I rewrote a vector equation and am searching for feedback if I did it properly.
I start with:
$\sum_{k=1}^N \lvert{<v,e_k>}\rvert^2=\alpha \Vert{v}\Vert^2$
where $v,e_k \in \mathbb{R}^5$ and $\alpha \in \mathbb{R}$. I want to have a simple way to show that the equality above holds for a given set of $e_k$, independent of $v$.
I do the following:
$<=>\sum_{k=1}^N \lvert{<v,e_k>}\rvert^2=\alpha \Vert{v}\Vert^2$
$<=>\sum_{k=1}^N (v*e_k^T)^2=\alpha \sqrt{v^2}^2$
$<=>v^2 \sum_{k=1}^N (e_k^T) ^2 =\alpha v^2$
$<=>\sum_{k=1}^N (e_k^T) ^2 = \alpha$
Is this correct?

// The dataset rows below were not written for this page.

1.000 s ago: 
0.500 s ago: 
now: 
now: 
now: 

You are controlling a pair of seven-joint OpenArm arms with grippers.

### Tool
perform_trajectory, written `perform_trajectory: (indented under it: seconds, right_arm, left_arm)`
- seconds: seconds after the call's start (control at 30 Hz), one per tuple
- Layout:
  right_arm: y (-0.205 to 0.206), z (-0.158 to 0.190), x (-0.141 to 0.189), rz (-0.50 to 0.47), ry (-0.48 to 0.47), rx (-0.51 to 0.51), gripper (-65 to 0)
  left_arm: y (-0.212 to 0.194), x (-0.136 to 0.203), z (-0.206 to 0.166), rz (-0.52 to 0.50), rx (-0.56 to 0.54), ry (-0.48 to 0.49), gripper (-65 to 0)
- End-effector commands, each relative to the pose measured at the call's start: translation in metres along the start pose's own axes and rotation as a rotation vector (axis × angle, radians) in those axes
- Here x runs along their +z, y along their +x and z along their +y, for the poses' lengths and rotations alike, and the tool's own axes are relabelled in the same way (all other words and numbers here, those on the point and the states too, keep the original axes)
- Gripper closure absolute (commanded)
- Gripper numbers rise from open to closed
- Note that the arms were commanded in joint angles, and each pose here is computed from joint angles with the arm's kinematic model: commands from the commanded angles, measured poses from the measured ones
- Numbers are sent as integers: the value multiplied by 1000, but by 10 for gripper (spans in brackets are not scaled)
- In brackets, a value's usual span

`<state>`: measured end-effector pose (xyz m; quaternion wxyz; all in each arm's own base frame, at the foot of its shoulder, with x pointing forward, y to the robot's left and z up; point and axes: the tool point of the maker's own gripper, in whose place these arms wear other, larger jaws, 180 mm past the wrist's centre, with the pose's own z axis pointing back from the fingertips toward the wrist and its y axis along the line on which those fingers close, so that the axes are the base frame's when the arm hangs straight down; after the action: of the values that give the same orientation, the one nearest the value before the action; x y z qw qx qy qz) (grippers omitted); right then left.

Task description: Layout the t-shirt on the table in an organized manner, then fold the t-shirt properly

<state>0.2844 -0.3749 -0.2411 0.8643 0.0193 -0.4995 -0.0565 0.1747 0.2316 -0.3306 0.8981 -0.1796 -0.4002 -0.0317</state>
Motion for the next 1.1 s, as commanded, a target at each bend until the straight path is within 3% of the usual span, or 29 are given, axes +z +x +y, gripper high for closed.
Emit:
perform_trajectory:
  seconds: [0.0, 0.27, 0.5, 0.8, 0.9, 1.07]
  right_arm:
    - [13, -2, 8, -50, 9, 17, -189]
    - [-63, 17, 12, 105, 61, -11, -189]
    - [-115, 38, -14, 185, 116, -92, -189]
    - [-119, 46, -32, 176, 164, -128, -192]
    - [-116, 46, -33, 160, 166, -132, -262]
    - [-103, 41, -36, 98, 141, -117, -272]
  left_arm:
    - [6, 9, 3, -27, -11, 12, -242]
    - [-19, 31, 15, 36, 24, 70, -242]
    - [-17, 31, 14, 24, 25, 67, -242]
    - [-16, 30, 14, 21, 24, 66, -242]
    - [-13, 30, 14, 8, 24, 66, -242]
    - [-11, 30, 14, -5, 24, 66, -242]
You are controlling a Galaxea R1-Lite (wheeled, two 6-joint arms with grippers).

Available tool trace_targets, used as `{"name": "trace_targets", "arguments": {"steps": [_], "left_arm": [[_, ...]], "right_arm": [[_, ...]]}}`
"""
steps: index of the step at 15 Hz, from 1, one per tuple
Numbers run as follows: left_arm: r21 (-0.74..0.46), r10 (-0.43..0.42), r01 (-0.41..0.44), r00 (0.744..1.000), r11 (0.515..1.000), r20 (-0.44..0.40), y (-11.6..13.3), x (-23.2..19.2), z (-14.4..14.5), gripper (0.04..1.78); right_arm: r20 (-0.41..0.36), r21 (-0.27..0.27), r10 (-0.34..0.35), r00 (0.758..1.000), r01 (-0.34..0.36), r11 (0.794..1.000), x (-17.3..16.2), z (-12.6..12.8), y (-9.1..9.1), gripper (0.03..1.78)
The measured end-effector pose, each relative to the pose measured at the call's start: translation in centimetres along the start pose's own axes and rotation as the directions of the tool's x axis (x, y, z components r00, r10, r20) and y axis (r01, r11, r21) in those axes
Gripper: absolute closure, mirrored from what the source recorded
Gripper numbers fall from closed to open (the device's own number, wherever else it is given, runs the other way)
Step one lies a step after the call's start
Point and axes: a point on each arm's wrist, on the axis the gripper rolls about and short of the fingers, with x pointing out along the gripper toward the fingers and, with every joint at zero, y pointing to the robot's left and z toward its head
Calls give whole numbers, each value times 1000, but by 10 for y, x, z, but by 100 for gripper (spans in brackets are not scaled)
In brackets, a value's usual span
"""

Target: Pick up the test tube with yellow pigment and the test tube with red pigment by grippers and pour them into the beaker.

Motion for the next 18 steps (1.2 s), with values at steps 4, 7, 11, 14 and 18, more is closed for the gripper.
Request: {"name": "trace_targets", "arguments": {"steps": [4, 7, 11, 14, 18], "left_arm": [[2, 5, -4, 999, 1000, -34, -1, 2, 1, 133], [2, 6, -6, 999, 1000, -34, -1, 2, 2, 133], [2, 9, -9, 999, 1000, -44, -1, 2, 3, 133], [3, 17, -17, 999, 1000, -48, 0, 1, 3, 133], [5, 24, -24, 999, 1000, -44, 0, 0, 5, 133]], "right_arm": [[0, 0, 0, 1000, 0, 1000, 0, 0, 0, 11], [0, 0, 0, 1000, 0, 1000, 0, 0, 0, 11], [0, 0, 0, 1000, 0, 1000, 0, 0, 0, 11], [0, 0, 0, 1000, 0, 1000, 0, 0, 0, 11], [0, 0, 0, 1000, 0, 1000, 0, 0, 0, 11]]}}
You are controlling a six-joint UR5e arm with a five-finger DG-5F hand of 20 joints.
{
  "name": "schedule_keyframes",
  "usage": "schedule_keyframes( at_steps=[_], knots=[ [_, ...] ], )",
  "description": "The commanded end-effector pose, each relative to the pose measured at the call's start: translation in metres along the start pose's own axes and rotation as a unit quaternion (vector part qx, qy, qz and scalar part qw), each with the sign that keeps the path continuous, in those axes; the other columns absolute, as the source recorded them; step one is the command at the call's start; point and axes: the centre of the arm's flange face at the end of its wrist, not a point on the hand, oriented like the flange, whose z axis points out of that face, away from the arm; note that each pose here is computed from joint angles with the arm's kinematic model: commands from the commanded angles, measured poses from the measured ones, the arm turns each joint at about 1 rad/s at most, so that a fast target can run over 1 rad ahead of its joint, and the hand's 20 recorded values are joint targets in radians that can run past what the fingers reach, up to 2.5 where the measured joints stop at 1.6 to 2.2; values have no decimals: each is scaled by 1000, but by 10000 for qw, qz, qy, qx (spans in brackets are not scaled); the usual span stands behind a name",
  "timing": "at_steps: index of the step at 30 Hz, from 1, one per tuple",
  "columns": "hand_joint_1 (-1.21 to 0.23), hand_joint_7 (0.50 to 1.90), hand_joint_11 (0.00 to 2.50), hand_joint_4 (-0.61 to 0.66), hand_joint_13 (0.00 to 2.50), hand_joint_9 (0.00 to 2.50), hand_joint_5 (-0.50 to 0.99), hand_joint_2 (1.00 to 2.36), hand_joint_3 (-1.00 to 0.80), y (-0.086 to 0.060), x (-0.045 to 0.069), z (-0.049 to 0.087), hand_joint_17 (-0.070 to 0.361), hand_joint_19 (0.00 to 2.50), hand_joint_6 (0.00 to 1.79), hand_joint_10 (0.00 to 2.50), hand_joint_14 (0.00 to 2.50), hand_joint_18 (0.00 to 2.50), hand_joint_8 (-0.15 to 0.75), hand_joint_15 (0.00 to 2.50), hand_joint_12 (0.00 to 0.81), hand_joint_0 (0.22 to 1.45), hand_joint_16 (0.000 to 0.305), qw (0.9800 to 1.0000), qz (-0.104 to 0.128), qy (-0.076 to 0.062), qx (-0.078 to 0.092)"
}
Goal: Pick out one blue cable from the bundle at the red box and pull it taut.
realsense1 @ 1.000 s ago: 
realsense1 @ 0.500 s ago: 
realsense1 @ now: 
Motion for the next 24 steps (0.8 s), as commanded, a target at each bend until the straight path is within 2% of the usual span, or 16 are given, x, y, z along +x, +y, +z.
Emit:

I am not 100% certain about the way I move $v$ around given it is a vector that does not commute necessarily.
In a compact form: $\alpha = \sum_{k=1}^N \Vert{e_k}\Vert^2 \cos^2(\phi_k)$ where $\phi_k$ is the angle between the vectors $v$ and $e_k$.